▶ _TASK_:
The answer should be one number: the count of lines in the listing below with "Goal" in them.

▶ _SOURCE RECORDS_:

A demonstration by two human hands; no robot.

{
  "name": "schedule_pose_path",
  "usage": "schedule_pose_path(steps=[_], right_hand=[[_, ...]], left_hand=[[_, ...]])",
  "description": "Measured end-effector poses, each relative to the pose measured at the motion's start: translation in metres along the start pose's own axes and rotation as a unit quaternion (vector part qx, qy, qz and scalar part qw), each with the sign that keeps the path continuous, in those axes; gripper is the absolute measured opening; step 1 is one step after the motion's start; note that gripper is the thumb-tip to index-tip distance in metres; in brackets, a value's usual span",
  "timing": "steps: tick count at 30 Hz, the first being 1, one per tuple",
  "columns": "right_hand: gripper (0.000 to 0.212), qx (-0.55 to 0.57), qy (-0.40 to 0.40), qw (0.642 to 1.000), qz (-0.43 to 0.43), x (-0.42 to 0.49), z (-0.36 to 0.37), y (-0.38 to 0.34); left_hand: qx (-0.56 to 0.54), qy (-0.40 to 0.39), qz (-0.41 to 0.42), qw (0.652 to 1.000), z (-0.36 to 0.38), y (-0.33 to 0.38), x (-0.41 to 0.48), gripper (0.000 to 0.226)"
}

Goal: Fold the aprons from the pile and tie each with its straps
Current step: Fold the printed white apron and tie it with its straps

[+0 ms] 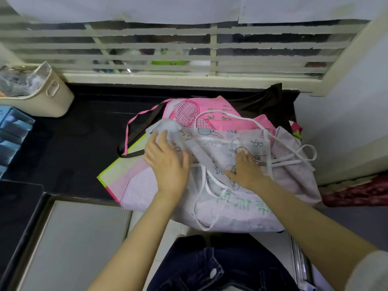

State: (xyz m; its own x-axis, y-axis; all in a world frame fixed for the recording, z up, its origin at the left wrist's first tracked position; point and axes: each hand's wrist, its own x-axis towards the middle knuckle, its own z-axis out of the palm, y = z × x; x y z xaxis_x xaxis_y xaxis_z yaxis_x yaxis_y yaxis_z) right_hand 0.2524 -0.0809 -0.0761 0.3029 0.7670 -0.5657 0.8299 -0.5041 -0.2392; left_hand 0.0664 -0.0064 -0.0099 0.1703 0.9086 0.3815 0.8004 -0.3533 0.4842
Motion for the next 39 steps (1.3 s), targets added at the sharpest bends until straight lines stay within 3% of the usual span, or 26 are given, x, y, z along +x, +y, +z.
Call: schedule_pose_path(steps=[5,8,10,13,16,19,24,28,31,35,37,39], right_hand=[[0.077,-0.064,0.082,0.994,0.024,-0.007,0.007,-0.015],[0.067,0.049,0.131,0.985,-0.105,-0.013,0.010,-0.032],[0.070,0.108,0.102,0.975,-0.166,-0.021,0.013,-0.045],[0.042,0.218,0.084,0.962,-0.142,-0.028,0.014,-0.055],[0.041,0.301,0.043,0.941,-0.150,-0.036,0.009,-0.059],[0.036,0.225,0.033,0.966,-0.123,-0.031,0.010,-0.064],[0.030,0.108,0.028,0.992,-0.065,-0.017,0.019,-0.070],[0.054,0.097,0.038,0.990,-0.091,-0.016,0.023,-0.069],[0.056,0.031,0.030,0.996,-0.073,-0.016,0.026,-0.071],[0.044,-0.029,0.039,0.998,-0.050,-0.014,0.031,-0.076],[0.055,-0.046,0.021,0.997,-0.053,-0.018,0.032,-0.078],[0.068,-0.087,0.014,0.994,-0.068,-0.021,0.032,-0.080]], left_hand=[[-0.076,-0.100,-0.160,0.979,-0.004,-0.002,0.022,0.076],[-0.131,-0.112,-0.196,0.965,0.002,0.003,0.025,0.073],[-0.140,-0.119,-0.199,0.963,0.006,0.006,0.028,0.070],[-0.124,-0.128,-0.181,0.967,0.011,0.008,0.035,0.071],[-0.088,-0.159,-0.165,0.969,0.019,0.006,0.040,0.073],[-0.059,-0.185,-0.132,0.972,0.025,0.003,0.042,0.065],[-0.210,-0.183,-0.101,0.955,0.017,-0.013,0.036,0.067],[-0.241,-0.147,-0.047,0.958,-0.015,-0.069,0.014,0.069],[-0.190,-0.163,0.008,0.968,-0.035,-0.125,-0.013,0.063],[-0.061,-0.272,0.023,0.960,-0.041,-0.178,-0.042,0.056],[-0.001,-0.307,0.047,0.951,-0.042,-0.184,-0.049,0.068],[0.081,-0.332,0.125,0.931,-0.041,-0.179,-0.049,0.096]])
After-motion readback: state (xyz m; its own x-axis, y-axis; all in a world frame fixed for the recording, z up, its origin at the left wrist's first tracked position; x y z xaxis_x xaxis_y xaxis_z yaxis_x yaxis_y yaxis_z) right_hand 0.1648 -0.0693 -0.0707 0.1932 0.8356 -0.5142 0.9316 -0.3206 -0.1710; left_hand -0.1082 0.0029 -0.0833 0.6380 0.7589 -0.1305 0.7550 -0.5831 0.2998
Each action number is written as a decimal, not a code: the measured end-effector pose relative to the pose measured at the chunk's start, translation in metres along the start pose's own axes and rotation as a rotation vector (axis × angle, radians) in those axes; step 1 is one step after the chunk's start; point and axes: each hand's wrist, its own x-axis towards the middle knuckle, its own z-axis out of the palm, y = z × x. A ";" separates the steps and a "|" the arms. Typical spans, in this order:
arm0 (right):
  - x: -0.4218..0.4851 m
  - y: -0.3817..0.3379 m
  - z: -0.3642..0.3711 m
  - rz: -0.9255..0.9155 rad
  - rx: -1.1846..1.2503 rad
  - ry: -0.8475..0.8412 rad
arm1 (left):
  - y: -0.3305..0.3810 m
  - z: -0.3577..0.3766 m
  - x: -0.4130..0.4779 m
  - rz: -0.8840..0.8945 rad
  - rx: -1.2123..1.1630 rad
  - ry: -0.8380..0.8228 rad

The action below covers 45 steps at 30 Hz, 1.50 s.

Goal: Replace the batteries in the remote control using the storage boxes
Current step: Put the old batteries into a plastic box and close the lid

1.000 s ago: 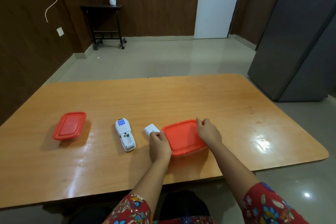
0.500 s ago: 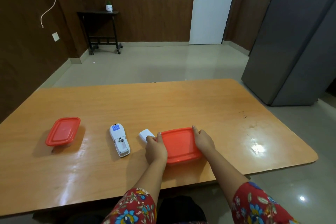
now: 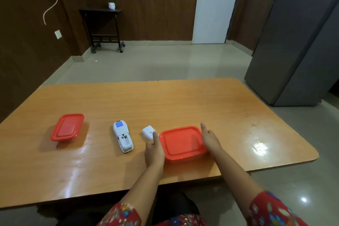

▶ _SOLUTION TO THIS PROBLEM_:
2